# The problem:
Within the data below, find the string "straight" and return each line where it occurs.

-- Records supplied follows --

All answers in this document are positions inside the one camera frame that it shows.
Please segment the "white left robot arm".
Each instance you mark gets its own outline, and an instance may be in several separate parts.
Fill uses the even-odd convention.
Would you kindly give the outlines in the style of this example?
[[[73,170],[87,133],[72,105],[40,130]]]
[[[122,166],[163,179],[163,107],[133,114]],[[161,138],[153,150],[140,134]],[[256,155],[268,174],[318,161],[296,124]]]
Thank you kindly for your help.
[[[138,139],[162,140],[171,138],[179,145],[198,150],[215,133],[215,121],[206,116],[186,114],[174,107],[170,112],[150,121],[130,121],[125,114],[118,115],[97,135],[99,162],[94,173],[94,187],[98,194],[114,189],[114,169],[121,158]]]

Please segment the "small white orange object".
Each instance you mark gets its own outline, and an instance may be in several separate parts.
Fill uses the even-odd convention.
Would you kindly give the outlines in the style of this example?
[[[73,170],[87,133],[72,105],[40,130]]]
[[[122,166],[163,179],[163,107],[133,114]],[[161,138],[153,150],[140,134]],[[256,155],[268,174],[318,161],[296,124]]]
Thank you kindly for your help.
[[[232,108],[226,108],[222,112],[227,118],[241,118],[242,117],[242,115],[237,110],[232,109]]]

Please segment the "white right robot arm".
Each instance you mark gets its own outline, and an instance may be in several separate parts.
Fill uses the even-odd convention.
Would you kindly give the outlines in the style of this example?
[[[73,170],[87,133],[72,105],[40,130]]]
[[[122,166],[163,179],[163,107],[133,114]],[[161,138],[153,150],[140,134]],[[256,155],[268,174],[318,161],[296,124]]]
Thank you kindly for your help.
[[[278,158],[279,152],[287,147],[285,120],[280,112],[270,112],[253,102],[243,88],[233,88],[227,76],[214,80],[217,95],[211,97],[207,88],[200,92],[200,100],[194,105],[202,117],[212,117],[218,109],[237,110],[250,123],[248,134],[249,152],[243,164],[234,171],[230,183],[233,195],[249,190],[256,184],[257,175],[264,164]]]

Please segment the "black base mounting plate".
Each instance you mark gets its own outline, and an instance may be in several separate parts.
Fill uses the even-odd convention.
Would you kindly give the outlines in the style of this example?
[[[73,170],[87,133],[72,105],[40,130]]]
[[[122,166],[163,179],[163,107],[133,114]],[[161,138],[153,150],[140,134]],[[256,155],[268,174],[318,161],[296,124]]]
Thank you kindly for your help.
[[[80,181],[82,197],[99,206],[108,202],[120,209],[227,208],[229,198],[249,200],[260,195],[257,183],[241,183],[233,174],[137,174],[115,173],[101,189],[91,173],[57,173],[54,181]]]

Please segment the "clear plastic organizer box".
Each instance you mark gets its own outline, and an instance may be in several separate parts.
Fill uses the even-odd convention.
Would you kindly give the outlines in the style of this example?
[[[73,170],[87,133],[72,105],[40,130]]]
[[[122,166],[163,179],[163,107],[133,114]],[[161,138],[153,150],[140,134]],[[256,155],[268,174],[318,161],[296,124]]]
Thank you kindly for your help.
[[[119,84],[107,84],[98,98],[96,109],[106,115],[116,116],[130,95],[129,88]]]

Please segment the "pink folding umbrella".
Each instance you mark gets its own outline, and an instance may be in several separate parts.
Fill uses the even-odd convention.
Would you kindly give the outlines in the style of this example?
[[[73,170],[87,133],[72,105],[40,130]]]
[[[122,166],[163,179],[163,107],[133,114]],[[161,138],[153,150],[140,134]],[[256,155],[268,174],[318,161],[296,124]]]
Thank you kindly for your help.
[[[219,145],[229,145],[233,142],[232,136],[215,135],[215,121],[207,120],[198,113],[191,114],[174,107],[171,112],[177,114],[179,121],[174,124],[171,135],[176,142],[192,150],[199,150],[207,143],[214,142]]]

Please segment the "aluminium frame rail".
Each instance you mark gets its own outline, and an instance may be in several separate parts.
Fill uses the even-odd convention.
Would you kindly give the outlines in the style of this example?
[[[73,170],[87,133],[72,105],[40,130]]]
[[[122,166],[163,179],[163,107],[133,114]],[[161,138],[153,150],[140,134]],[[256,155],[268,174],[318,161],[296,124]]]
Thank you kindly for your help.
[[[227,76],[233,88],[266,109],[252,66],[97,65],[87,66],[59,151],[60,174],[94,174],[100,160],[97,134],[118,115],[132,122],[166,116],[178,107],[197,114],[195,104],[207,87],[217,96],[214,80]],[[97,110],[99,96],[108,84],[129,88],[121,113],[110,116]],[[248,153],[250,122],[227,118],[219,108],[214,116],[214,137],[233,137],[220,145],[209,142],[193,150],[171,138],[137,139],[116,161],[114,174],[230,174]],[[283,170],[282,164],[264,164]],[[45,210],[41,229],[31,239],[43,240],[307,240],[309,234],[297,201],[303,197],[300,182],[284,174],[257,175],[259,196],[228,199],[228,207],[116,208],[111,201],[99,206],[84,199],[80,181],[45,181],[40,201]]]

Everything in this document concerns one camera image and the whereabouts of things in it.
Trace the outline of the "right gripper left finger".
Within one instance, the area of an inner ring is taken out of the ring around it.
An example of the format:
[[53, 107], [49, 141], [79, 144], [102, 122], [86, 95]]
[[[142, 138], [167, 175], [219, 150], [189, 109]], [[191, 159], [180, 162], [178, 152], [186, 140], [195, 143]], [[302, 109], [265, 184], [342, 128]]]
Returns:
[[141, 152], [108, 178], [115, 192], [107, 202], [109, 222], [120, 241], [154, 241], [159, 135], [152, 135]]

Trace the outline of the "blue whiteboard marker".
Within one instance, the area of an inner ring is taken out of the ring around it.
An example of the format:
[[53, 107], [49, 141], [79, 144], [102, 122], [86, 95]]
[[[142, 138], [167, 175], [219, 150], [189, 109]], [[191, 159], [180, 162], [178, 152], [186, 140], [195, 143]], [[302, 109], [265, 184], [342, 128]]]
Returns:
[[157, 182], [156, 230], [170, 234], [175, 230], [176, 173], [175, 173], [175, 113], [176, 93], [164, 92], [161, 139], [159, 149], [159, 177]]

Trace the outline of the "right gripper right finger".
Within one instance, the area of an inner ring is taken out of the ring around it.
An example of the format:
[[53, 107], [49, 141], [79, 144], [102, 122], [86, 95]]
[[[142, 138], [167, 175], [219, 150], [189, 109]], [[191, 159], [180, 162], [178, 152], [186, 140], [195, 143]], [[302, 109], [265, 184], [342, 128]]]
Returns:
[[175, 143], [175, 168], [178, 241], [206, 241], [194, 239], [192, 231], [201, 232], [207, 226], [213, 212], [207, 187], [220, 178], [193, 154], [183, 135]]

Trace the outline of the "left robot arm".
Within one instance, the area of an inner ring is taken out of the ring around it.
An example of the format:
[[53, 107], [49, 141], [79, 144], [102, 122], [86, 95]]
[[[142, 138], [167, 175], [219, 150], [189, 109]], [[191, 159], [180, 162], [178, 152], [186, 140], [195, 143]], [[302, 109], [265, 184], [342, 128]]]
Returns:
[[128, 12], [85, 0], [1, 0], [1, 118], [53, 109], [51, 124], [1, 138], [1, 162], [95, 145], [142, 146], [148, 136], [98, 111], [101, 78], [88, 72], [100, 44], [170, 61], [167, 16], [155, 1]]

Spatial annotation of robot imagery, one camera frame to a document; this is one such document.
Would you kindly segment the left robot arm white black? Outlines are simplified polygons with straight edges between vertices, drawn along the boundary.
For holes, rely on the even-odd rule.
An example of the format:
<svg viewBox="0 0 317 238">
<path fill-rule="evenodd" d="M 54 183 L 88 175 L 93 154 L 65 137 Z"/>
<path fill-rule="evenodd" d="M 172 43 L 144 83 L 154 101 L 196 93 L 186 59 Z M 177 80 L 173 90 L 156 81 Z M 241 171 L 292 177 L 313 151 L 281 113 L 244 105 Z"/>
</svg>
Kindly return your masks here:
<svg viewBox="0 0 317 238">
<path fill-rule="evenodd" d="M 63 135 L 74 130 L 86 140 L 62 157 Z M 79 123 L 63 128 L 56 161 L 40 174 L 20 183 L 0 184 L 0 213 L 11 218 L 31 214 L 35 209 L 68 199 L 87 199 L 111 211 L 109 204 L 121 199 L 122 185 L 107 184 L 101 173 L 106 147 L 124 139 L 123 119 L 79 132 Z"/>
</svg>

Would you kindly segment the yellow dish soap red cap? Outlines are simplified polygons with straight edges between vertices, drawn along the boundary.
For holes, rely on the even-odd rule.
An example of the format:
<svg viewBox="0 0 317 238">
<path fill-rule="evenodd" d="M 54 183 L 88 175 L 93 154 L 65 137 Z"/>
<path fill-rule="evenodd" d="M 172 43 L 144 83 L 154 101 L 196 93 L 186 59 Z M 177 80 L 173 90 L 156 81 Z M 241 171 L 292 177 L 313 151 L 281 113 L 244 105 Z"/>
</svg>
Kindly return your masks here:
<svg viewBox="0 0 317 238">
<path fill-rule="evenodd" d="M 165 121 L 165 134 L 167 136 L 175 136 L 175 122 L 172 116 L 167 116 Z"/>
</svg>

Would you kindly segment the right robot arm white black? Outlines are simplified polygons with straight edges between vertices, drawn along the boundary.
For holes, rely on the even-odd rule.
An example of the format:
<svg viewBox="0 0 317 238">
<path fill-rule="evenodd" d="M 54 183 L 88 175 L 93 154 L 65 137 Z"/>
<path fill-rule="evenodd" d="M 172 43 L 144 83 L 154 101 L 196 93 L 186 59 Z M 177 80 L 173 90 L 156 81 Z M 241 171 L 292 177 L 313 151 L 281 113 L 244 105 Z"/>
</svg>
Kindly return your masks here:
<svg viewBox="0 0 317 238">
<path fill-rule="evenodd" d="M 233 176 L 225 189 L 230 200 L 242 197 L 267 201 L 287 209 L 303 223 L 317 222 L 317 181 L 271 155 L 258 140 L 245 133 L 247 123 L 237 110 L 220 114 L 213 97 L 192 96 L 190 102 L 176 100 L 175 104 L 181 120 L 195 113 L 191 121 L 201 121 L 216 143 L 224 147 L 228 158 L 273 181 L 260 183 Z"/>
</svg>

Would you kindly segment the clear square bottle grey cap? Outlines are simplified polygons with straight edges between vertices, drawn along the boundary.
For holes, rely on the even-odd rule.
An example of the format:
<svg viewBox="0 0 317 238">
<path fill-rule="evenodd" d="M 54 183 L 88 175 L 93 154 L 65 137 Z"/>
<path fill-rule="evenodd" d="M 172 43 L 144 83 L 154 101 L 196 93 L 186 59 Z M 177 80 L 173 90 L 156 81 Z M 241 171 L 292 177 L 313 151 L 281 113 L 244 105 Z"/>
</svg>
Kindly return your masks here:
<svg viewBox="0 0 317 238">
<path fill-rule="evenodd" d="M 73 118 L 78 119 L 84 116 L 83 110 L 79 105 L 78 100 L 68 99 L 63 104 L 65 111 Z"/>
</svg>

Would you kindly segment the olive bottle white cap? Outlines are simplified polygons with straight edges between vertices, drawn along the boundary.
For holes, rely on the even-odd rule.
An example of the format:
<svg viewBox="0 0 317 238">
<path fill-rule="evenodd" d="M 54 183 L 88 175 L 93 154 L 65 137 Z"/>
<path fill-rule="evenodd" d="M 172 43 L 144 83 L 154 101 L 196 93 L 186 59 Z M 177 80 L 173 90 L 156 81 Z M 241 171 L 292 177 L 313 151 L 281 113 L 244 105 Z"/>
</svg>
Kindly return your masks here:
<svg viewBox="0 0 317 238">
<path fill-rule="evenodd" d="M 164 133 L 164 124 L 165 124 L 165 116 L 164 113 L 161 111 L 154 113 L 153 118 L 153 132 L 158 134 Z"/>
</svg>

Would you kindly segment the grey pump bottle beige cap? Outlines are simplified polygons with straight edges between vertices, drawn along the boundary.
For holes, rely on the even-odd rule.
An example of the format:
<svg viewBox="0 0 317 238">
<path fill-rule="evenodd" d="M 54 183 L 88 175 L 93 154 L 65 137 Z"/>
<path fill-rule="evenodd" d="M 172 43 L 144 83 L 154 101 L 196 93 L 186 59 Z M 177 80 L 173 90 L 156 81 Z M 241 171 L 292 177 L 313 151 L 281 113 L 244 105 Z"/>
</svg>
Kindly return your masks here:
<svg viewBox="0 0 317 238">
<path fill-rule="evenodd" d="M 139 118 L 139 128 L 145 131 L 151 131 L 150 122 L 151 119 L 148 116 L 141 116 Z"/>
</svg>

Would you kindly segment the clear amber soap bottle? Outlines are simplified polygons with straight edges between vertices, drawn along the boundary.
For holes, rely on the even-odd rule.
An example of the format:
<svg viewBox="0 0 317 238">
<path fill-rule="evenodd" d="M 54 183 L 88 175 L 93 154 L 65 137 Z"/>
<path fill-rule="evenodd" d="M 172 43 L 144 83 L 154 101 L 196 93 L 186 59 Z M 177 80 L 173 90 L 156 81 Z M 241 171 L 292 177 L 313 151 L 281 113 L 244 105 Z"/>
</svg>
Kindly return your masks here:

-- Records supplied concluded --

# Answer to the exercise:
Would you kindly segment the left robot arm white black? Outlines are simplified polygons with straight edges between vertices, drawn along the boundary.
Would you kindly segment the yellow dish soap red cap? Outlines are simplified polygons with straight edges between vertices, drawn along the boundary.
Would you kindly segment the right robot arm white black? Outlines are simplified polygons with straight edges between vertices, drawn along the boundary.
Would you kindly segment the clear square bottle grey cap? Outlines are simplified polygons with straight edges between vertices, drawn along the boundary.
Would you kindly segment the olive bottle white cap? Outlines are simplified polygons with straight edges between vertices, drawn along the boundary.
Would you kindly segment the grey pump bottle beige cap? Outlines are simplified polygons with straight edges between vertices, drawn along the boundary.
Would you kindly segment the clear amber soap bottle? Outlines are simplified polygons with straight edges between vertices, drawn along the boundary.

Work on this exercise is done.